Vietnam's War With Progress
by William Ratliff
Posted November 11, 2008
Vietnam today is in many respects “the darling of foreign investors and multinationals,” or at least that’s how the Economist magazine put it in a special report earlier this year.
The numbers are impressive: Nearly 1,000 foreign direct investment (FDI) projects worth nearly $60 billion have been pledged in the past 10 months. Vietnam’s real GDP growth since 1991 has averaged 7.5% annually and the people living in poverty plunged from 70% in 1986, when the Vietnam Communist Party (VCP) finally began productive reforms, to 15% in 2008.
Vietnam is indeed Asia’s newest “Tiger” cub, but it’s increasingly clear that its leap toward the developed world could fall far short in the years ahead. If so, Vietnam will be a grunt economy, producing mainly cheap manufactures with unskilled labor and exporting the varied fruits of the earth, as it is today.
It is not just that VCP leaders must “get the economics right,” for they already have in some important respects. They now have plenty of experience, data (though of uneven reliability) and expert advice to make further changes that should assure Vietnam’s continuing rise. In addition to knowing what will best promote economic growth, they have extensive international support beyond FDI, such as, in recent weeks, a $60 million World Bank credit to modernize the financial sector and an Asian Development Bank loan of $72 million to improve health care.

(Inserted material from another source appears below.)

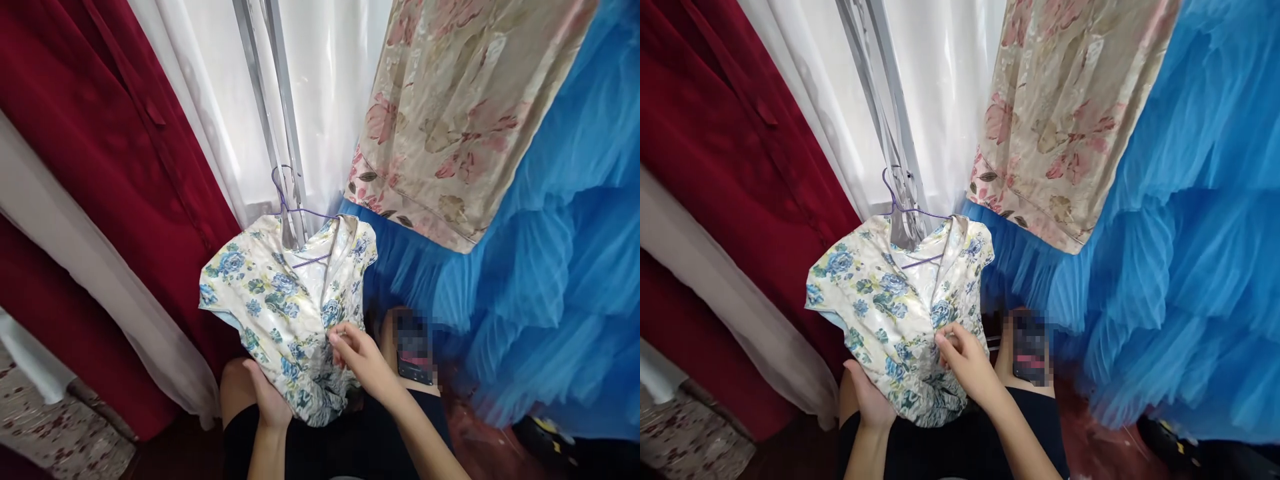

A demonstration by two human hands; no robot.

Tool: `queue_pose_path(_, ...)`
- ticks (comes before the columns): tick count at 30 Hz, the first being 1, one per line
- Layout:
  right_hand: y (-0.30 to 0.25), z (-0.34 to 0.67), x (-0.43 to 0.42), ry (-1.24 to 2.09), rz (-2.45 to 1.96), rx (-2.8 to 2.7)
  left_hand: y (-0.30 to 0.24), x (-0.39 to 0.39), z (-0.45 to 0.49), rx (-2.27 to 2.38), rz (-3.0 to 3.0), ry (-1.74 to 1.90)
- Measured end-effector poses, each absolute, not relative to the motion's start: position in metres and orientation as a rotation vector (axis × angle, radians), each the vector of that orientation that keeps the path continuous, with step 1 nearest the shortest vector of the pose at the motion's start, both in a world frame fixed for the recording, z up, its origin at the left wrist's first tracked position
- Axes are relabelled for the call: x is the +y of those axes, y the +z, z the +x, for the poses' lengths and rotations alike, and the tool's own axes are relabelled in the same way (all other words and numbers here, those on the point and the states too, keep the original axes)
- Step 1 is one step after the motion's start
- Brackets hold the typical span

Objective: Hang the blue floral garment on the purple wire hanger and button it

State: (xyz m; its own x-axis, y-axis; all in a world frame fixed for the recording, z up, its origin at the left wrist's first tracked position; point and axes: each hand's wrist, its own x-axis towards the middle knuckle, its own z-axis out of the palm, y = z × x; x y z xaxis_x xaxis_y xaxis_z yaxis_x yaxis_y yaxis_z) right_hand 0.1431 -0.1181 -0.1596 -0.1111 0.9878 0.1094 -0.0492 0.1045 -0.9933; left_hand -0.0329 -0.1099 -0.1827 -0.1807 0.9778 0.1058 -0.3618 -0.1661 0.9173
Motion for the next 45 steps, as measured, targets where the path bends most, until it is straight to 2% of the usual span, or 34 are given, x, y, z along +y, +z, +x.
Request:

But a tug-of-war is underway in Vietnam between forces that promote and impede economic development. VCP leaders don’t always agree on the economics, but the determining factors are more the cultural and institutional preferences of party members that are rooted in more than five decades of communism and two millennia of Confucianism and broader Chinese culture. This culture is like love or vengeance, impossible to quantify but often more likely to sway decisions and actions than all empirical data, knowledge, lessons and common sense combined.
These factors have been strong for some decades in East and Southeast Asia where they along with getting the economics right gave birth to the earlier tigers. All of these developing countries are entirely or largely Chinese, have deep Confucian roots or have overseas Chinese communities that are the most economically productive groups in the marketplace.
Vietnam’s own Confucian roots go back more than 2000 years to its being a part of China. Then “after the occupiers had gone” in 938 AD, as Hanoi law professor Pham Duy Nghia has written, Confucianism “remained and expanded to generate the standard norms that would govern the society for centuries.”
These norms live on in two ways. First, in the authoritarian paternalism with its commitment to groups over individuals, disdain for private enterprise, and apparatus to enforce its will. Despite reforms since 1986, this authoritarian tradition remains strong and helps to legitimize the VCP dictatorship.
The tradition is most obvious today in the VCP’s paternalistic monopoly of power and the state owned enterprises (SOEs) the government still insists will be the foundation of a future socialism. The SOEs sit on half the country’s assets, but produce very few new jobs and little real growth. Efforts to “reform” them have been half-hearted so they are still largely creatures of government-linked special interests.
But Vietnamized Chinese tradition thrives also in an often very different “People’s Confucianism,” the deeply ingrained traditions and norms of ordinary people striving to survive the often repressive authoritarianism. These norms include seeing education as the route to success, a rigorous work ethic and frugality in the use of funds.
After 1986, a series of laws increasingly allowed individual Vietnamese to found several million formal and informal private household businesses and so-called small and medium enterprises (SMEs). This private sector and FDI have each created 45% of real growth and almost all new jobs. But though formally legal, this private sector consists almost entirely of small, undercapitalized firms suffering under state obstructionism over property, credit and legal protection.
The qualities of these two “Confucianisms” are not uniquely Confucian, but the combination of such strong negative and strong positive influences is more evident in these developing countries. In today’s most successful Asian Tigers the positive qualities clearly dominate, but in Vietnam the two still often confront each other.
When reforms that would obviously promote more rapid economic development are rejected or listlessly implemented, we know that something besides economics is in the driver’s seat. Among various factors, the most important is the considerable remaining VCP belief in certain traditional norms and institutions that run counter to economic development, such as the dominance of a paternalistic, authoritarian state over entrepreneurs and free markets.
Party leaders must calculate the probable consequences of those commitments. If they think some blend of authoritarian paternalism (now called “socialism”) and private initiative will serve Vietnam’s needs, perhaps by simply leveling the economic playing field across the country, let them show strong progress in that direction. If they persist in current dithering, they will certainly condemn Vietnam to grunt status in the modern world.
William Ratliff, a fellow at Stanford University’s Hoover Institution and the Independent Institute, is the author of "Vietnam Rising: Culture and Change in Asia’s Tiger Cub" (Independent Institute, 2008).